» **What needs to be done**: Output the number of lines in the material below containing "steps" and nothing more.

» **Dataset content**:
# # #

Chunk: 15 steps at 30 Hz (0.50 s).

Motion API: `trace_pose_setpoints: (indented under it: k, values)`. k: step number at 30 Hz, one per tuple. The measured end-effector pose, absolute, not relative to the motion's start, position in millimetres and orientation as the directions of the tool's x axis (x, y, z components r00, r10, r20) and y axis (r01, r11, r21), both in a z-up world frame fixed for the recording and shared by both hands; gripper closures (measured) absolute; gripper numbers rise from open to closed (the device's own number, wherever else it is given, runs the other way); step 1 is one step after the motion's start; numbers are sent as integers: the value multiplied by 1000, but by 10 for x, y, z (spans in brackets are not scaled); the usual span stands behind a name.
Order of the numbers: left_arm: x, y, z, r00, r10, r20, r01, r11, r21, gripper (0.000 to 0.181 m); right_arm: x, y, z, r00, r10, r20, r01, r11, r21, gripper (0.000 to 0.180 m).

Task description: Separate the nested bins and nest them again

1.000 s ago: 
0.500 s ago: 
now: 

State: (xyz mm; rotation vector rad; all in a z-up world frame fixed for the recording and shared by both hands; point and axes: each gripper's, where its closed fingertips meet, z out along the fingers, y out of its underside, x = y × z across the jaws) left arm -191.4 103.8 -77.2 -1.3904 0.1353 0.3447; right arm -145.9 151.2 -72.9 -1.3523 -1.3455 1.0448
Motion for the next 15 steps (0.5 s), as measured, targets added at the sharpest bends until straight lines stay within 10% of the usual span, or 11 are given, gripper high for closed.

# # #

» **Your solution**: 2